WHAT IS REQUIRED: Each line of the material that mentions the word "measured" is to be copied.
☆ ☆ ☆ ☆ ☆ ☆ ☆
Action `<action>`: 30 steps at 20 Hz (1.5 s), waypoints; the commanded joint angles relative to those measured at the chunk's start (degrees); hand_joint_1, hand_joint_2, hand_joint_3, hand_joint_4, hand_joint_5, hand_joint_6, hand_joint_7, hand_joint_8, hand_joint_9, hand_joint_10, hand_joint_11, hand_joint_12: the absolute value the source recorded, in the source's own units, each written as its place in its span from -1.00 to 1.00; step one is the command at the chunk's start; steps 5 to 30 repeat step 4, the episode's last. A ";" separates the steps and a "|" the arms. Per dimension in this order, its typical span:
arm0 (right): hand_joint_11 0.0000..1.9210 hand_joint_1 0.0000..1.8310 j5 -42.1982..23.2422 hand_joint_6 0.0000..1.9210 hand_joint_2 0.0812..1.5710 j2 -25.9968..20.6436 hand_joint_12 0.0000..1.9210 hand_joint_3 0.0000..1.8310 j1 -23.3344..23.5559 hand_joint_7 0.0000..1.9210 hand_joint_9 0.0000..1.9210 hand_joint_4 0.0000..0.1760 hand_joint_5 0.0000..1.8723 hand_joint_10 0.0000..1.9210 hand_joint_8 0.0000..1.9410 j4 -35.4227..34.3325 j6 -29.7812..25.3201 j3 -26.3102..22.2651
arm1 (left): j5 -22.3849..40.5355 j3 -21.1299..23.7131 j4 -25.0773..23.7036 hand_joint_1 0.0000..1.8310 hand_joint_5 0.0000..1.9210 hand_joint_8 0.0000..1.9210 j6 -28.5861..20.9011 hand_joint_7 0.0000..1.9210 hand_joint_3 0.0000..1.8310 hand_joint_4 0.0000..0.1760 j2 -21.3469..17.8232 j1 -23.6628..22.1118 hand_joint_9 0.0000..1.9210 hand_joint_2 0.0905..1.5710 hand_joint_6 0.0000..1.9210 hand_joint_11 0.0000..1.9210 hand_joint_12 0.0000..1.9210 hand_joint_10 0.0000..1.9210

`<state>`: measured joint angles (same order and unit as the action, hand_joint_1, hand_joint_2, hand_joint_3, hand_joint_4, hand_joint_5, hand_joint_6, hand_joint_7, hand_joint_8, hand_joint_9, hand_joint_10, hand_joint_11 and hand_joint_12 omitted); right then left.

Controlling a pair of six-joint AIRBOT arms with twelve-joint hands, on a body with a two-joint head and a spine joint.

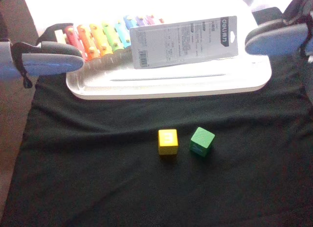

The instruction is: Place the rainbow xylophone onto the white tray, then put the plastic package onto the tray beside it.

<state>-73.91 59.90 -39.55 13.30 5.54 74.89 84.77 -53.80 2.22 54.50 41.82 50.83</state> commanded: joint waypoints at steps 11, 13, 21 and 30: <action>-0.96 0.01 -9.33 -1.00 -0.27 0.34 -0.98 -1.00 -3.38 -1.00 -1.00 1.00 -1.00 -1.00 -1.00 -7.69 1.99 -0.01 | 4.96 -1.60 2.26 -0.12 -1.00 -1.00 0.26 -1.00 -1.00 -0.44 3.12 -0.40 -1.00 -0.21 -1.00 -1.00 -1.00 -1.00; -0.96 0.01 -9.33 -1.00 -0.27 0.34 -0.98 -1.00 -3.38 -1.00 -1.00 1.00 -1.00 -1.00 -1.00 -7.69 1.99 -0.01 | 4.96 -1.60 2.26 -0.12 -1.00 -1.00 0.26 -1.00 -1.00 -0.44 3.12 -0.40 -1.00 -0.21 -1.00 -1.00 -1.00 -1.00; -0.96 0.01 -9.33 -1.00 -0.27 0.34 -0.98 -1.00 -3.38 -1.00 -1.00 1.00 -1.00 -1.00 -1.00 -7.69 1.99 -0.01 | 4.96 -1.60 2.26 -0.12 -1.00 -1.00 0.26 -1.00 -1.00 -0.44 3.12 -0.40 -1.00 -0.21 -1.00 -1.00 -1.00 -1.00; -0.96 0.01 -9.33 -1.00 -0.27 0.34 -0.98 -1.00 -3.38 -1.00 -1.00 1.00 -1.00 -1.00 -1.00 -7.69 1.99 -0.01 | 4.96 -1.60 2.26 -0.12 -1.00 -1.00 0.26 -1.00 -1.00 -0.44 3.12 -0.40 -1.00 -0.21 -1.00 -1.00 -1.00 -1.00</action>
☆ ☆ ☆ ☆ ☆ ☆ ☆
TASK RESULT:
Action `<action>`: 30 steps at 20 Hz (1.5 s), waypoints; the commanded joint angles relative to those measured at the chunk's start (degrees); hand_joint_1, hand_joint_2, hand_joint_3, hand_joint_4, hand_joint_5, hand_joint_6, hand_joint_7, hand_joint_8, hand_joint_9, hand_joint_10, hand_joint_11, hand_joint_12: the absolute value the source recorded, in the source's own units, each written as its place in its span from -1.00 to 1.00; step one is the command at the chunk's start; steps 5 to 30 repeat step 4, the episode's last. A ";" separates the steps and a "|" the arms. Per dimension in this order, its typical span:
`<state>`: measured joint angles (same order and unit as the action, hand_joint_1, hand_joint_2, hand_joint_3, hand_joint_4, hand_joint_5, hand_joint_6, hand_joint_7, hand_joint_8, hand_joint_9, hand_joint_10, hand_joint_11 and hand_joint_12 omitted); right then left.

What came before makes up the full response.